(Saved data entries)
####################

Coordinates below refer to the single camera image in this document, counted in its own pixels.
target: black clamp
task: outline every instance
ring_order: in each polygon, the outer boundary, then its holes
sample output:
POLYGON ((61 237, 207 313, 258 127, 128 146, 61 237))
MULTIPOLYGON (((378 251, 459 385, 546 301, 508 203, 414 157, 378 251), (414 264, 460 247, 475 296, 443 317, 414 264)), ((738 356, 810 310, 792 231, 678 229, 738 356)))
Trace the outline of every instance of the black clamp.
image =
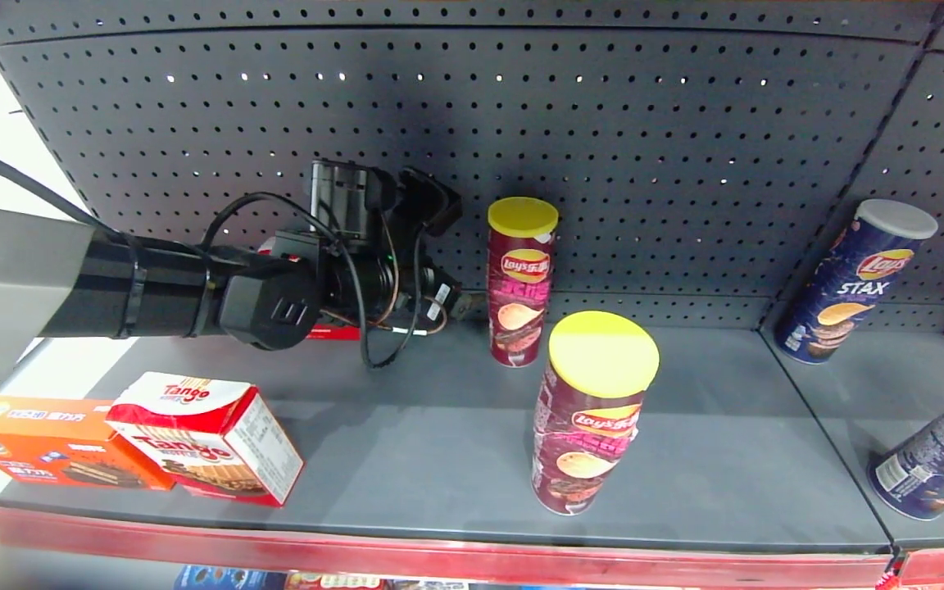
POLYGON ((130 293, 126 298, 126 307, 123 310, 123 325, 116 334, 117 339, 125 340, 134 335, 134 328, 138 325, 138 317, 141 315, 141 302, 143 301, 143 288, 148 281, 148 269, 141 264, 141 243, 130 234, 122 234, 123 239, 128 243, 130 250, 130 260, 134 263, 134 276, 130 280, 130 293))
POLYGON ((206 279, 202 281, 202 297, 199 298, 198 306, 195 307, 195 319, 192 321, 192 328, 184 335, 184 338, 195 338, 202 334, 202 330, 206 328, 207 317, 210 316, 210 295, 217 288, 217 279, 213 275, 213 258, 210 258, 209 254, 198 249, 198 247, 190 245, 190 243, 178 243, 180 246, 184 246, 198 254, 202 258, 202 264, 206 266, 206 279))

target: metal shelf
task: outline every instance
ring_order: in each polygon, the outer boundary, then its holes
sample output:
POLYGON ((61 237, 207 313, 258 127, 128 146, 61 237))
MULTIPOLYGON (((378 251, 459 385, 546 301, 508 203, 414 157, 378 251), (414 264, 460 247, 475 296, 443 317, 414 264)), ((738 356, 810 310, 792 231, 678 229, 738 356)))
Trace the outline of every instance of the metal shelf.
POLYGON ((944 548, 944 513, 932 522, 899 515, 877 497, 865 475, 870 453, 886 452, 944 411, 944 336, 855 334, 827 365, 818 366, 775 354, 895 544, 906 550, 944 548))
POLYGON ((581 547, 875 554, 887 535, 757 333, 653 329, 663 366, 639 440, 592 509, 529 489, 542 367, 507 370, 457 325, 368 373, 353 343, 266 354, 226 338, 142 339, 91 395, 145 370, 248 379, 308 460, 284 508, 11 484, 0 506, 183 526, 581 547))

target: wafer image
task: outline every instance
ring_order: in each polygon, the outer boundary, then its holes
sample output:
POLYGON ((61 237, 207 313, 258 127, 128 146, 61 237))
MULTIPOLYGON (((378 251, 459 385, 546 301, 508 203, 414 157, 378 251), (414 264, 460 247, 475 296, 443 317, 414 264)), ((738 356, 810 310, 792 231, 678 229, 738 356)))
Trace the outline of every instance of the wafer image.
POLYGON ((522 303, 509 303, 497 310, 497 321, 503 329, 520 329, 535 321, 544 310, 533 310, 522 303))
POLYGON ((231 493, 266 493, 250 467, 245 465, 189 465, 187 475, 192 479, 220 487, 231 493))
POLYGON ((572 478, 592 479, 613 470, 614 463, 587 452, 565 452, 556 460, 560 471, 572 478))
POLYGON ((72 461, 70 465, 61 470, 61 473, 66 475, 68 479, 87 484, 143 487, 143 481, 136 474, 107 463, 72 461))
POLYGON ((818 314, 818 324, 836 325, 842 321, 849 320, 862 312, 868 312, 876 306, 863 306, 861 303, 844 302, 836 303, 835 306, 825 307, 818 314))

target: lay's logo
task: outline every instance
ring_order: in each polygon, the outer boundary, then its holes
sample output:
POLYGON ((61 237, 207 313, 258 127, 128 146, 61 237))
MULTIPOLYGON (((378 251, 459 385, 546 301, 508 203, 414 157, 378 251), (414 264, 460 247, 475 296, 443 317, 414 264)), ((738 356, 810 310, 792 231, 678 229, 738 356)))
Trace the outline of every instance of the lay's logo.
POLYGON ((876 280, 883 279, 885 276, 891 276, 905 268, 913 259, 913 251, 885 250, 876 254, 867 256, 861 264, 858 265, 856 274, 858 279, 876 280))
POLYGON ((627 437, 640 419, 640 404, 575 411, 570 423, 578 429, 604 437, 627 437))
POLYGON ((521 247, 501 257, 501 271, 522 283, 541 283, 548 276, 551 258, 540 250, 521 247))

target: potato chip image
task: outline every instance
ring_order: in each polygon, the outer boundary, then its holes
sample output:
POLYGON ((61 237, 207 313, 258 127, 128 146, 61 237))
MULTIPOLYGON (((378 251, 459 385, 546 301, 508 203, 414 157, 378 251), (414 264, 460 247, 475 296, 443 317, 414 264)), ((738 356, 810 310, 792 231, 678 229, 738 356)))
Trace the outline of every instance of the potato chip image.
POLYGON ((522 303, 509 303, 497 310, 497 321, 503 329, 520 329, 535 321, 544 310, 532 310, 522 303))
POLYGON ((840 322, 846 321, 862 312, 872 310, 873 307, 876 306, 863 306, 861 303, 854 302, 836 303, 835 306, 828 306, 825 307, 824 310, 821 310, 821 313, 818 314, 818 324, 840 324, 840 322))
POLYGON ((615 463, 587 452, 565 452, 556 460, 556 466, 572 478, 592 479, 613 470, 615 463))

####################

• WHAT TO PRODUCE: Please show every line of the records that holds the word "target".

• YOUR SOLUTION:
target: black clamp
target: metal shelf
target: wafer image
target: lay's logo
target: potato chip image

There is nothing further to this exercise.